La NASA s’est insurgée contre la stratégie publicitaire d’un film de science-fiction

Image d'illustration. 2012Columbia Pictures
Suite à une campagne virale trompeuse autour du film 2012, l'agence spatiale américaine a dénoncé les effets anxiogènes d’un marketing basé sur la peur.
Tl;dr
- Columbia Pictures a mené en 2009 une campagne virale trompeuse pour promouvoir 2012, avec un faux site annonçant la fin du monde.
- Cette stratégie a provoqué une vague de panique et alimenté des théories complotistes, allant jusqu’à inquiéter la NASA face à la détresse de jeunes.
- Malgré le succès du film, cette opération a soulevé de vives critiques sur les dérives éthiques du marketing basé sur la peur.
Une campagne virale qui sème la confusion
En 2009, la sortie du film catastrophe 2012, signé Roland Emmerich, a donné lieu à une stratégie marketing audacieuse, mais dont les répercussions ont rapidement inquiété au-delà de l’industrie du cinéma. À cette époque, les campagnes virales prenaient leur envol. Pour ce blockbuster aux accents apocalyptiques, Columbia Pictures a décidé de brouiller les pistes entre fiction et réalité, en misant sur un site factice baptisé Institute for Human Continuity. Ce dernier, conçu comme une véritable institution scientifique internationale, affirmait avec aplomb qu’il existait « 94% de chances que la Terre soit détruite en 2012 ». Impossible de manquer la référence : l’idée était de susciter l’angoisse et la curiosité autour d’un possible cataclysme.

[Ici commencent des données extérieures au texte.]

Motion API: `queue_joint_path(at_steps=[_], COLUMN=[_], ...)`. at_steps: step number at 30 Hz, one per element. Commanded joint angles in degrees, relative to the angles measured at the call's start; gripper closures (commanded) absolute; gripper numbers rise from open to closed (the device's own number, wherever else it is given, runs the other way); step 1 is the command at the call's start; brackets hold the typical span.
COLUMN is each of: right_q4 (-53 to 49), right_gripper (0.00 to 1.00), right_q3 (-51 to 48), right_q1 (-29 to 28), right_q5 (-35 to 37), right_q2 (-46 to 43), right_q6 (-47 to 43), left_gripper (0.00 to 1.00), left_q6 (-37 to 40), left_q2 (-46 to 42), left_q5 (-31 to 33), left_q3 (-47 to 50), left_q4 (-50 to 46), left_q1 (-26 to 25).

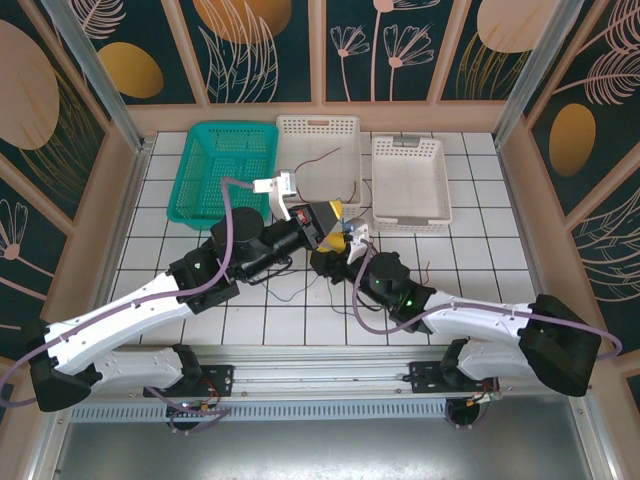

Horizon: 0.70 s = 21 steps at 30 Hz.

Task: Untangle the cables

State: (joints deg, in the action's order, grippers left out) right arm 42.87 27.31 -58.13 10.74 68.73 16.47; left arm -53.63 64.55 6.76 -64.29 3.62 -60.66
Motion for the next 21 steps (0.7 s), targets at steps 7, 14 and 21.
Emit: queue_joint_path(at_steps=[7,14,21], right_q4=[8.0,5.0,-0.5], right_gripper=[0.86,1.0,1.0], right_q3=[1.8,1.5,2.8], right_q1=[-0.4,-0.4,1.4], right_q5=[3.8,4.9,4.0], right_q2=[0.0,-5.0,-11.0], right_q6=[-2.8,-3.0,-0.3], left_gripper=[1.0,1.0,0.62], left_q6=[-0.7,1.5,4.5], left_q2=[-0.8,-1.3,-6.5], left_q5=[-1.6,-0.9,1.5], left_q3=[0.4,1.2,7.2], left_q4=[2.5,-1.2,-4.7], left_q1=[0.3,0.3,0.3])
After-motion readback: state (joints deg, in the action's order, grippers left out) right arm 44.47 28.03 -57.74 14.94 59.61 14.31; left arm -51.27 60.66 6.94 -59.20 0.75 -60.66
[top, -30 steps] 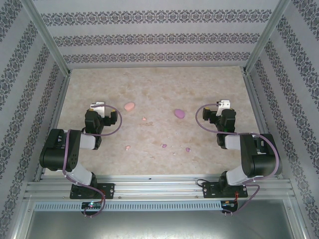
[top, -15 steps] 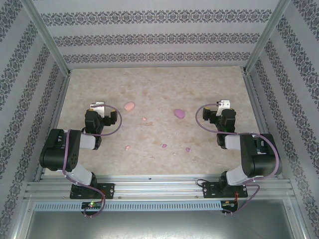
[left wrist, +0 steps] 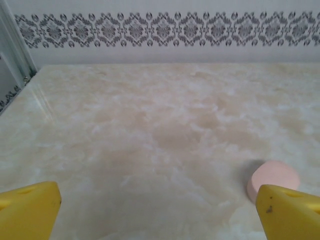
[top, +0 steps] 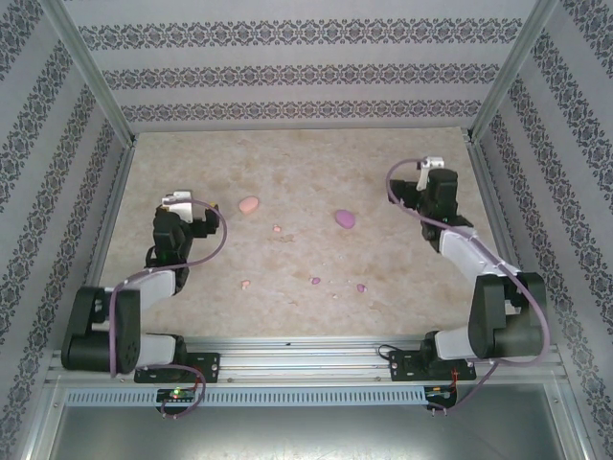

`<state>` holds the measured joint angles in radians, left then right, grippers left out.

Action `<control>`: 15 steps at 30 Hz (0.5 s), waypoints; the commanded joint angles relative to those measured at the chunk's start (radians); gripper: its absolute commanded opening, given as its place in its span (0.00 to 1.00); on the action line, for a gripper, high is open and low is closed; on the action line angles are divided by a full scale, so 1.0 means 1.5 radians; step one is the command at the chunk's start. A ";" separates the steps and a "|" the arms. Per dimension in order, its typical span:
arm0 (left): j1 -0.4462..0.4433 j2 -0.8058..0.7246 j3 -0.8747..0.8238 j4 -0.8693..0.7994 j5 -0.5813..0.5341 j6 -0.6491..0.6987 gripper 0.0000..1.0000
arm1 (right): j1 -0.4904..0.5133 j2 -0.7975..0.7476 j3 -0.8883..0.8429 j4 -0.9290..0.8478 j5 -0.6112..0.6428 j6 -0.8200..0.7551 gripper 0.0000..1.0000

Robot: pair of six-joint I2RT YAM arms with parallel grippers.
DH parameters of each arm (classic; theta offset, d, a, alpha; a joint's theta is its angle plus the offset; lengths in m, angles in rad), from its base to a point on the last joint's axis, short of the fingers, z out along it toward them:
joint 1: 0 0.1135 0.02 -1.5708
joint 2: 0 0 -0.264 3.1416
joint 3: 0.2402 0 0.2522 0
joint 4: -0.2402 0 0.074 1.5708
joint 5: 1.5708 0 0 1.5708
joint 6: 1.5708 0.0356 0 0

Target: Insert the wireless bluetooth earbuds into the charging case

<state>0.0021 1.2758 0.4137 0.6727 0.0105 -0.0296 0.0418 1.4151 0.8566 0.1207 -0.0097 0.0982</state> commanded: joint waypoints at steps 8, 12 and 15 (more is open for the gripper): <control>0.007 -0.057 0.177 -0.434 0.153 -0.107 1.00 | 0.149 0.217 0.245 -0.361 -0.191 -0.036 0.82; 0.006 -0.021 0.225 -0.512 0.268 -0.138 1.00 | 0.171 0.311 0.331 -0.421 -0.207 -0.035 0.75; 0.003 0.006 0.261 -0.566 0.328 -0.142 1.00 | 0.194 0.344 0.364 -0.443 -0.179 -0.055 0.76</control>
<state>0.0021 1.2613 0.7528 -0.0158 0.3496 -0.2012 0.3103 1.9099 1.3479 -0.4400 -0.2710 0.0505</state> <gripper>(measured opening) 0.999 0.756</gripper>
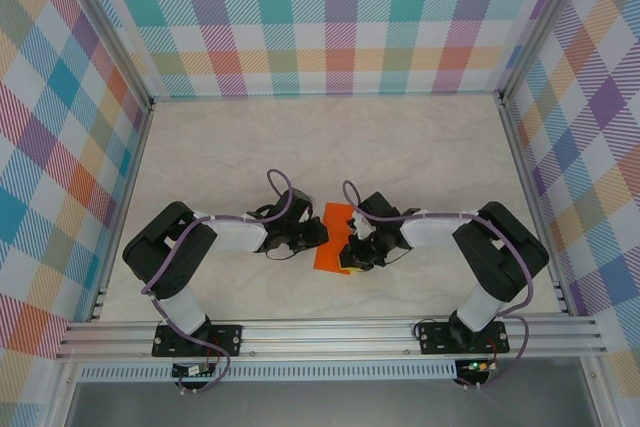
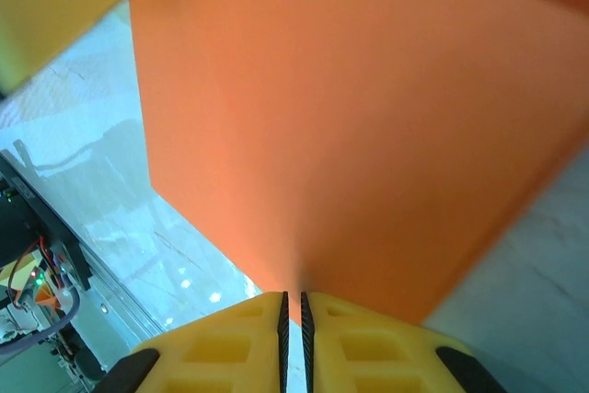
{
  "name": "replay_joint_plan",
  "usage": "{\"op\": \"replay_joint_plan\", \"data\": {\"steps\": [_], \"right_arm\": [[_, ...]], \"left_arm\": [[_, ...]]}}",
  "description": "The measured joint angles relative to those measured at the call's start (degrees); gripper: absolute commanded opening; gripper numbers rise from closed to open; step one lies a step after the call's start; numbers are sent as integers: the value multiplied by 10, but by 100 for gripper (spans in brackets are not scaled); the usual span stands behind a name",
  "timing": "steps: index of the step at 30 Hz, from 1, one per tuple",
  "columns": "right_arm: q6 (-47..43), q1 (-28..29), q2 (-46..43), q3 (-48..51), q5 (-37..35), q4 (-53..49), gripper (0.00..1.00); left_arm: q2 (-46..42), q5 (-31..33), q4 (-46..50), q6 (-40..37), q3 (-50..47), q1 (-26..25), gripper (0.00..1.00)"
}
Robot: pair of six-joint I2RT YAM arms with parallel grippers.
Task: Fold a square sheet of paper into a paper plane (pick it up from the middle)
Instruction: Fold the triangle a second time at the center of the table.
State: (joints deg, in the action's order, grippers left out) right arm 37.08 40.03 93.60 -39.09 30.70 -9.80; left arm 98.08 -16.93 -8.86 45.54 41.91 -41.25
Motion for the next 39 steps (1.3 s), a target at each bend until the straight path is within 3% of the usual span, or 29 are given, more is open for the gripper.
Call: {"op": "replay_joint_plan", "data": {"steps": [10, 14, 17, 20, 30, 39], "right_arm": [[0, 0, -64, 63, -3, 7, 20], [6, 0, -88, 64, -22, -7, 28], [10, -2, -108, 50, -52, -25, 42], [17, -8, -110, 15, -92, -44, 44], [45, -30, -59, -26, -136, -37, 49], [63, -37, -23, -33, -122, -19, 45]], "left_arm": [[0, 0, 1, 0, 0, 0, 12], [-1, 0, 1, -2, 0, 0, 12], [-2, 0, 2, -2, 0, 0, 13], [-3, 0, 2, -2, 0, -1, 13], [-4, 1, 11, -3, 4, -3, 14], [-4, 1, 14, -4, 7, -3, 15]]}}
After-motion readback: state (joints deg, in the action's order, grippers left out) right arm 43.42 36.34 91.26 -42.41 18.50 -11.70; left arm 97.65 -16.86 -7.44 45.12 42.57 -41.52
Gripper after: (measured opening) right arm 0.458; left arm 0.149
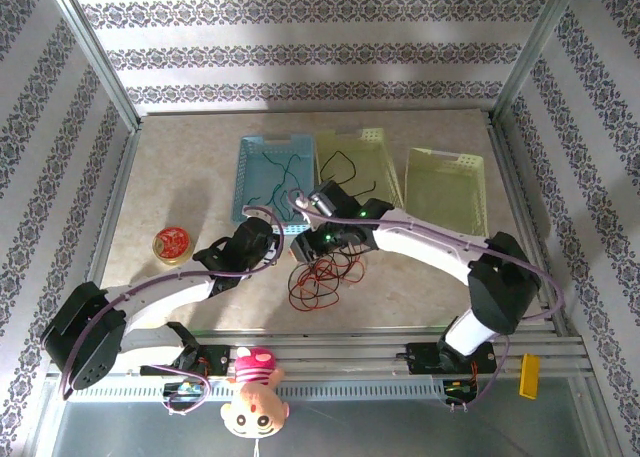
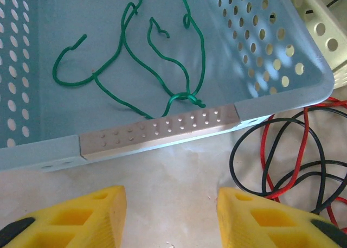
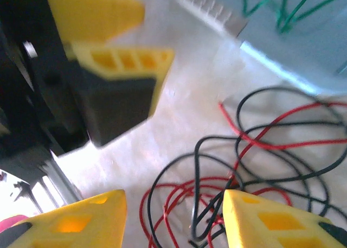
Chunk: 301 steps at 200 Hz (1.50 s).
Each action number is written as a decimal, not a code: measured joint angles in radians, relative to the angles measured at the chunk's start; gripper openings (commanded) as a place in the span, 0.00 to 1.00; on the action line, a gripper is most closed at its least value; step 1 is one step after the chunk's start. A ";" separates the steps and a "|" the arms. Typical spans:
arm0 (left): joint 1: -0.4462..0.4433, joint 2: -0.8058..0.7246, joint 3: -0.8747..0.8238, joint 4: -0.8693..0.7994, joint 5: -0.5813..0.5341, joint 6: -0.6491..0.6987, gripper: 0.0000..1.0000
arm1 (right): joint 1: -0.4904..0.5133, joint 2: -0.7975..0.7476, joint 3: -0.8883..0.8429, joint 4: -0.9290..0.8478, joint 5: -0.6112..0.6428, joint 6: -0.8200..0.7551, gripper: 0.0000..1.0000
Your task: Untangle the cables
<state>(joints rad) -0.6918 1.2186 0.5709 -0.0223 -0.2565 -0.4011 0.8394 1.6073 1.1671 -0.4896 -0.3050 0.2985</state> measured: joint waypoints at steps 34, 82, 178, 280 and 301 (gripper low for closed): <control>0.000 -0.010 -0.002 0.000 -0.003 -0.001 0.48 | 0.014 0.032 -0.005 -0.025 0.012 -0.018 0.48; 0.000 -0.016 -0.003 0.000 -0.002 -0.002 0.49 | 0.014 0.056 -0.013 -0.031 0.012 -0.022 0.34; 0.000 -0.016 -0.006 0.005 0.072 0.000 0.49 | -0.009 -0.029 -0.035 -0.015 0.061 -0.025 0.00; 0.000 0.060 -0.016 0.059 0.250 0.005 0.49 | -0.145 -0.327 -0.004 0.105 0.083 0.035 0.00; 0.000 0.069 -0.016 0.062 0.262 0.005 0.49 | -0.173 -0.358 0.007 0.136 0.068 0.056 0.00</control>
<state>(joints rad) -0.6918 1.2877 0.5552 0.0399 0.0051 -0.3965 0.6666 1.2495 1.1744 -0.3534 -0.2375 0.3542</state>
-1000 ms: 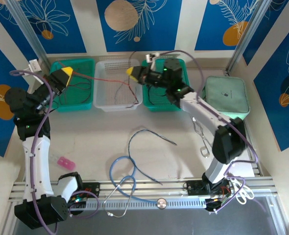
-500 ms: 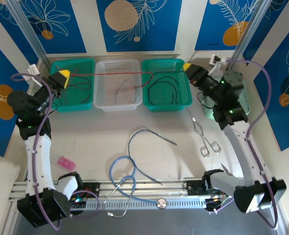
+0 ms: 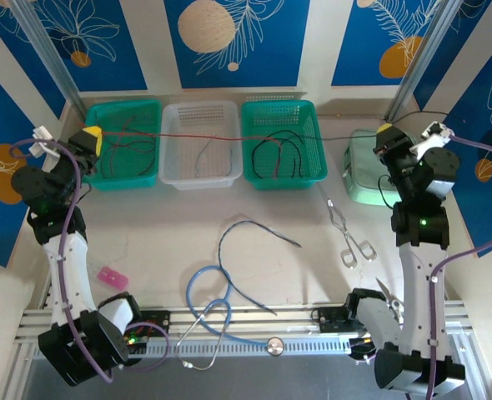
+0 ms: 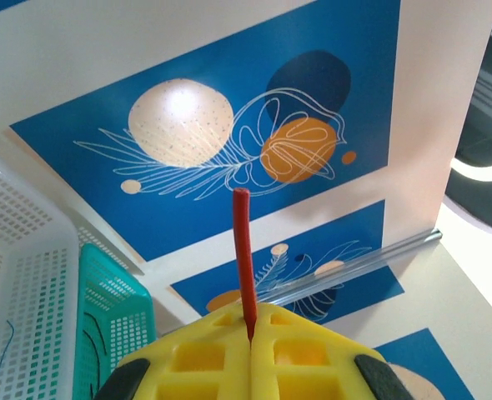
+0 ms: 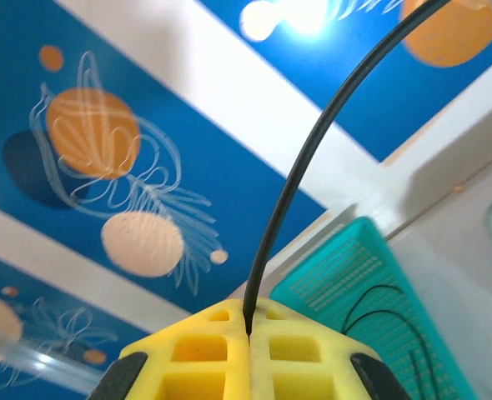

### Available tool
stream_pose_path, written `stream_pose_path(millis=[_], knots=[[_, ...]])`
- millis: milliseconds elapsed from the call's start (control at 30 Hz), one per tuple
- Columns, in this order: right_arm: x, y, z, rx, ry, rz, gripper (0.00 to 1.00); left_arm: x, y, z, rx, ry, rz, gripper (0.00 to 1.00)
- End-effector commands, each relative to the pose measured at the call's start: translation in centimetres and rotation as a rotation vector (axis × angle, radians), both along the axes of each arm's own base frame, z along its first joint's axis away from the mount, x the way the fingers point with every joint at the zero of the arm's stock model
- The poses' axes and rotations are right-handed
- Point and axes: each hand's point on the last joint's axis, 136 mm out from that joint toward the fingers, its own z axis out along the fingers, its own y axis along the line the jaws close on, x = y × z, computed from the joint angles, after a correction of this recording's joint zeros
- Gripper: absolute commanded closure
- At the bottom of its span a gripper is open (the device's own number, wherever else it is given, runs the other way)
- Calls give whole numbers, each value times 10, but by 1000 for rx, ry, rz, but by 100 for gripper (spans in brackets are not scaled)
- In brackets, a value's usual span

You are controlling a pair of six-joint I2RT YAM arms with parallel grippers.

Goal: Untangle the cables

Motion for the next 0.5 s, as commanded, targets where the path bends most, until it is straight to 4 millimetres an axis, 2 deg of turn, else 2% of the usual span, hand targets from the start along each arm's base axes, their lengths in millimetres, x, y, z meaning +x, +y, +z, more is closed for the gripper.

L’emballement du public et ses conséquences inattendues
La mécanique du doute a vite dépassé son cadre promotionnel. Sur internet, des milliers de personnes se sont laissé piéger par l’apparence crédible du site, amplifiant sans discernement des théories conspirationnistes liées à la fin du monde. Très vite, la situation échappe à tout contrôle : certains internautes vont jusqu’à se demander s’il ne faudrait pas s’inscrire à une improbable « loterie » censée sauver quelques élus. Plus inquiétant encore, plusieurs médias, dont The Guardian, ont rapporté que l’anxiété générée a touché toutes les générations – y compris des enfants.
Dans ce contexte, un spécialiste de renom tente de reprendre la main : le docteur David Morrison, astronome au sein du Ames Research Center de la National Aeronautics and Space Administration (NASA), reçoit plus d’un millier de messages angoissés. Dans une interview à The Independent, il confie avoir été contacté par des adolescents affirmant vouloir se suicider face à une apocalypse imminente. Selon lui : « C’est de la pure fiction. Mais évidemment, certains prennent cela très au sérieux… Je pense que mentir sur internet pour effrayer les enfants afin de gagner de l’argent est moralement condamnable. »
L’éthique du marketing en question
Difficile d’affirmer que Columbia Pictures anticipait un tel emballement collectif ; sans doute croyait-il jouer sur le même registre qu’une énigme amusante lancée avant un film de super-héros. Pourtant, face au climat anxiogène suscité par cette opération promotionnelle, la frontière entre divertissement et désinformation apparaît dangereusement ténue.
Il faut tout de même souligner que, malgré – ou à cause – de cette campagne polémique, 2012 figure parmi les plus gros succès au box-office mondial cette année-là. La formule ? Un cocktail explosif entre suspense scénarisé et manipulation virale dont le prix fut lourd pour certains spectateurs sensibles.
Bilan et perspectives pour l’industrie cinématographique
À l’heure où les stratégies digitales redoublent d’inventivité pour créer le buzz autour des sorties en salles, cet épisode interroge sur la responsabilité éthique des studios. Jouer avec nos peurs collectives peut rapporter gros ; mais lorsque le divertissement franchit la ligne rouge et impacte psychologiquement une partie du public – notamment les plus jeunes –, il devient urgent d’en repenser les limites.